WHAT YOU HAVE TO DO. For the entries below, the expected answer is the line with "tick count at", the line with "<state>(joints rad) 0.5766", and every line between them, exactly as written, and nothing more.

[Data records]
========
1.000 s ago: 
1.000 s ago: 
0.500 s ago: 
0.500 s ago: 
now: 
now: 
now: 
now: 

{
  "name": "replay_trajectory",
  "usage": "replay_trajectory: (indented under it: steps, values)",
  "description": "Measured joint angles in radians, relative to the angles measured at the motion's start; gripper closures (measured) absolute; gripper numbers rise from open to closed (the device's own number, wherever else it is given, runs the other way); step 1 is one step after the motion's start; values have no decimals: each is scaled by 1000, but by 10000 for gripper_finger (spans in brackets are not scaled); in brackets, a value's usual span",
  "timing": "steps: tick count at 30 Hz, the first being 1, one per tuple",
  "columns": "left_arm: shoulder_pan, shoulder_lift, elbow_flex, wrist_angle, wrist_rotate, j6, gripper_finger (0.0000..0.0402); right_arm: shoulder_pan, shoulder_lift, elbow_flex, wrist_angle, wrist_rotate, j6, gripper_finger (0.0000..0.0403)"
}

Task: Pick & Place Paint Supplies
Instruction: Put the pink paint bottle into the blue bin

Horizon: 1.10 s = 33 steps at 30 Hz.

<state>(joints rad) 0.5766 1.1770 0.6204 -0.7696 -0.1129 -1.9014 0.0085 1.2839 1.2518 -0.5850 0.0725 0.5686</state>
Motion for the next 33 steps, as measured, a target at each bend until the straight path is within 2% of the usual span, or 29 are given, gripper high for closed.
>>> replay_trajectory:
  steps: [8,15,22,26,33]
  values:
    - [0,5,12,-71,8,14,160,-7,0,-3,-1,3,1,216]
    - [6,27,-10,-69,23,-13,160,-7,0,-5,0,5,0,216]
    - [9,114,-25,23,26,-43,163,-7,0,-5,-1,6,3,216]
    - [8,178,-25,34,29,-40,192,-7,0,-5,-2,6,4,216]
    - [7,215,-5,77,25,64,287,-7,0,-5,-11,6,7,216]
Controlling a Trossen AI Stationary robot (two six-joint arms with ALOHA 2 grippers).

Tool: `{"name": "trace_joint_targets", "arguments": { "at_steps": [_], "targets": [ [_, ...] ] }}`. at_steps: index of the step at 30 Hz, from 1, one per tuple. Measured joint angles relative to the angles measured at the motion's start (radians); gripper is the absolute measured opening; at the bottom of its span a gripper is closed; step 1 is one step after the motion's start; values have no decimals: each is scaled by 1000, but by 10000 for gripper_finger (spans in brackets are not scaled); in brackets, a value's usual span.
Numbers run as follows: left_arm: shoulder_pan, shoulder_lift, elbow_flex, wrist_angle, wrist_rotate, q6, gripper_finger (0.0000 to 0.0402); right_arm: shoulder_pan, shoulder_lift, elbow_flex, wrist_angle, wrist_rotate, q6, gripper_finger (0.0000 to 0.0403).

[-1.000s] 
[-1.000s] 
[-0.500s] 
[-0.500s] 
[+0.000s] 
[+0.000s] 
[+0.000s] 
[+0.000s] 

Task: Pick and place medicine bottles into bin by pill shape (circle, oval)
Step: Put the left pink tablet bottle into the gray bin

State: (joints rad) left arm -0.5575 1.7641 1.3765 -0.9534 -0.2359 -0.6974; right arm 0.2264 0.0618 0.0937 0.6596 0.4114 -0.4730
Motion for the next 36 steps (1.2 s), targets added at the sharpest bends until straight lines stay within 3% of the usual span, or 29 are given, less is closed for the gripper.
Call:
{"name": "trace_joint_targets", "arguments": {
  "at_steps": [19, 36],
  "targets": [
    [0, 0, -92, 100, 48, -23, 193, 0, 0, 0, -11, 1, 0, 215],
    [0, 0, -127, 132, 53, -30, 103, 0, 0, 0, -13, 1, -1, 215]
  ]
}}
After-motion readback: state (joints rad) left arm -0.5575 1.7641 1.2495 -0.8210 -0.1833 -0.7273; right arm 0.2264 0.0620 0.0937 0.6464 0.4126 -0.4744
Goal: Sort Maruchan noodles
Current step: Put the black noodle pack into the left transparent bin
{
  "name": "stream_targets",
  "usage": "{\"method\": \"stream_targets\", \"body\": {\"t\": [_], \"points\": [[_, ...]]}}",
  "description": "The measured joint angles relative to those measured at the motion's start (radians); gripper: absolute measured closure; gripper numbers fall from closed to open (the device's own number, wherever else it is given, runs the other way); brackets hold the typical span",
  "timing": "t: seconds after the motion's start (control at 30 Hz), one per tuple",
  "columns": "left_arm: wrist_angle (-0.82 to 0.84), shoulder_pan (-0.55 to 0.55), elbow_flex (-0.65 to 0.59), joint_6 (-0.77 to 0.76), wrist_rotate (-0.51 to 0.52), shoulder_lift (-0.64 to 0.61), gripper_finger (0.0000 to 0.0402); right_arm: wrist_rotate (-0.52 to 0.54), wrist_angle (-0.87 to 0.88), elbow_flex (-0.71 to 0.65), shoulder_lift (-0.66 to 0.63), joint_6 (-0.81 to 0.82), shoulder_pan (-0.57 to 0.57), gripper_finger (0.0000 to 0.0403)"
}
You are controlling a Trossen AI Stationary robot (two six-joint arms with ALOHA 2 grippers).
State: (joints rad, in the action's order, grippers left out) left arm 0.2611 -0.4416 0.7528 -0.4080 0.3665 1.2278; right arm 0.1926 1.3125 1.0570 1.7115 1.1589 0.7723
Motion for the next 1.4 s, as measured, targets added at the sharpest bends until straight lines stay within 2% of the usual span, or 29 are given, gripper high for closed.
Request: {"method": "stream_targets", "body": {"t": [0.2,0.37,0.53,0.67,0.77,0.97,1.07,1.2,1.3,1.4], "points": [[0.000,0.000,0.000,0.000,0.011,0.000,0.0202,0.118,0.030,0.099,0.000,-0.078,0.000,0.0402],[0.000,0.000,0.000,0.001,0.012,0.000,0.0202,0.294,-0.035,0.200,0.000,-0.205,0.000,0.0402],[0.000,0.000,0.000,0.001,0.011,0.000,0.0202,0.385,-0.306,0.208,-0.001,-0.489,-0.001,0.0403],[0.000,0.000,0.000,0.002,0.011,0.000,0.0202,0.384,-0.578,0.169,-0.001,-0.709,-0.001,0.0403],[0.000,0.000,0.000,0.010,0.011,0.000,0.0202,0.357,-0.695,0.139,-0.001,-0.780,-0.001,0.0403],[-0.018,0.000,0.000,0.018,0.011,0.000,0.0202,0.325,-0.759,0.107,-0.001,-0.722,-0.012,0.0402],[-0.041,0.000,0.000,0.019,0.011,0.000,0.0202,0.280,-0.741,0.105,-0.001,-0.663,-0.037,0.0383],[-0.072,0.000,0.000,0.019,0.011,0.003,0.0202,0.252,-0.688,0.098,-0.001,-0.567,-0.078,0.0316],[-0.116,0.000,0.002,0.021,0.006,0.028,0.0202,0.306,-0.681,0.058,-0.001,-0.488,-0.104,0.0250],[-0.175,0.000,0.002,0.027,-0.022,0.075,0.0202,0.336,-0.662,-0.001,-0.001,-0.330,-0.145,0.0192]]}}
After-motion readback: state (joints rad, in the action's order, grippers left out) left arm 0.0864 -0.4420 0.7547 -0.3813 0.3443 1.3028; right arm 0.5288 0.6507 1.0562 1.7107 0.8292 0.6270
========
RESPONSE TO THE EXERCISE.
  "timing": "steps: tick count at 30 Hz, the first being 1, one per tuple",
  "columns": "left_arm: shoulder_pan, shoulder_lift, elbow_flex, wrist_angle, wrist_rotate, j6, gripper_finger (0.0000..0.0402); right_arm: shoulder_pan, shoulder_lift, elbow_flex, wrist_angle, wrist_rotate, j6, gripper_finger (0.0000..0.0403)"
}

Task: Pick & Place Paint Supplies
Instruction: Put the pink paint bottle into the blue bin

Horizon: 1.10 s = 33 steps at 30 Hz.

<state>(joints rad) 0.5766 1.1770 0.6204 -0.7696 -0.1129 -1.9014 0.0085 1.2839 1.2518 -0.5850 0.0725 0.5686</state>

The answer has been fully written out.